- Brief -
Extract the lines that carry the string "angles" from the listing.

- Recorded information -
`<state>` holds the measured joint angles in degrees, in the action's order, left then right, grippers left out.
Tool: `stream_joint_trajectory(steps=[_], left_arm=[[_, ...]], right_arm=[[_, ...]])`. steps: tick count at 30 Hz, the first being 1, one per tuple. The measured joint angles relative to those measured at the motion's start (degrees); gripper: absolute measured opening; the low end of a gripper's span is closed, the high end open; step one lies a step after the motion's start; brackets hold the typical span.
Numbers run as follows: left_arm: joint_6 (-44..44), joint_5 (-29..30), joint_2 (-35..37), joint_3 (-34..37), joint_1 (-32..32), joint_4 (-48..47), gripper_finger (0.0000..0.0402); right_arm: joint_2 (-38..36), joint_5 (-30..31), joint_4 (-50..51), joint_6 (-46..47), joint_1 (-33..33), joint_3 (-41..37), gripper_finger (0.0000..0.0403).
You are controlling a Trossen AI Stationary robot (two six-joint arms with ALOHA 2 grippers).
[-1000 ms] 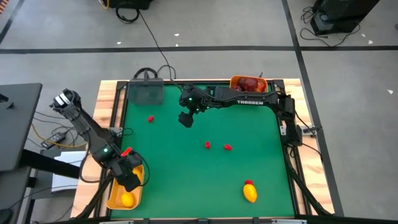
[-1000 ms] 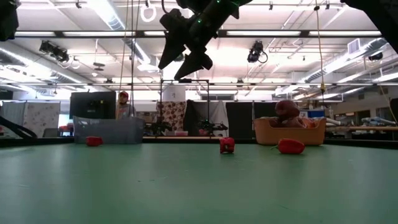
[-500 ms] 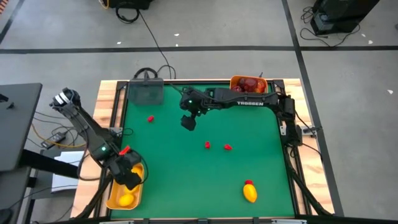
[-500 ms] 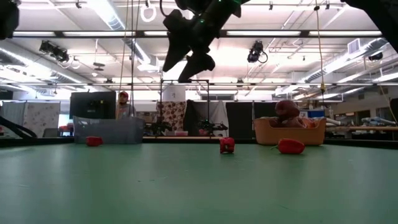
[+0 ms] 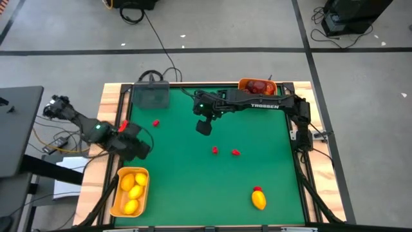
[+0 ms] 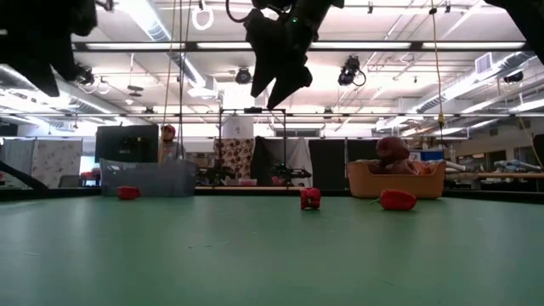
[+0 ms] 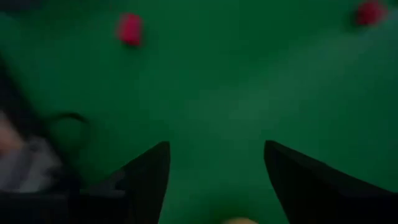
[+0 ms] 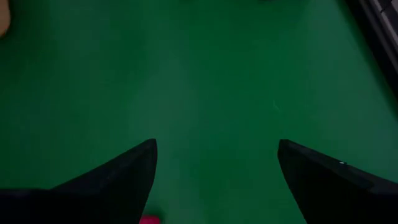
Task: Sort produce into baskets
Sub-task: Put the top left red chili pepper into the black bin
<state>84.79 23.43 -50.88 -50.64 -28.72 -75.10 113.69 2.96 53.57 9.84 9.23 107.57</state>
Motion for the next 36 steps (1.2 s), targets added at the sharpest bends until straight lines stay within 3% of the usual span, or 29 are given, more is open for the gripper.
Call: stream_joint_trajectory(steps=[3,10,17,28,36], left_arm=[[-8.5,0.6,-0.1,1.4,8.0,1.1,0.0246],[-27.9,-1.1,-0.7,5.2,28.6,14.5,0.0232],[-41.2,-13.4,-6.2,11.6,46.9,22.5,0.0234],[-51.6,-15.2,-16.6,13.5,57.2,35.0,0.0234],[-52.5,-12.8,-24.5,13.5,59.8,35.3,0.023]], right_arm=[[-0.2,0.0,0.4,-1.1,0.3,0.0,0.0345],[-0.4,-1.1,0.3,-2.4,2.3,0.0,0.0345],[-0.4,-3.0,1.0,-3.1,3.8,0.0,0.0345],[-0.4,-3.1,2.5,-4.7,4.0,0.0,0.0345],[-0.4,-2.6,6.5,-4.0,3.8,0.0,0.0345]])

- Answer for the task -
`<state>` holds the measured joint angles in degrees, in the action's order, left then right, grippers left out.
Tool: `stream_joint_trajectory(steps=[_], left_arm=[[_, ...]], right_arm=[[_, ...]])`. steps: tick count at 30 Hz, the first being 1, one per tuple. The measured joint angles relative to those measured at the motion's start (degrees); gripper: absolute measured opening; the low end of a gripper's span is closed, the high end open; step one lies a step after the motion's start; brackets hold the typical span.

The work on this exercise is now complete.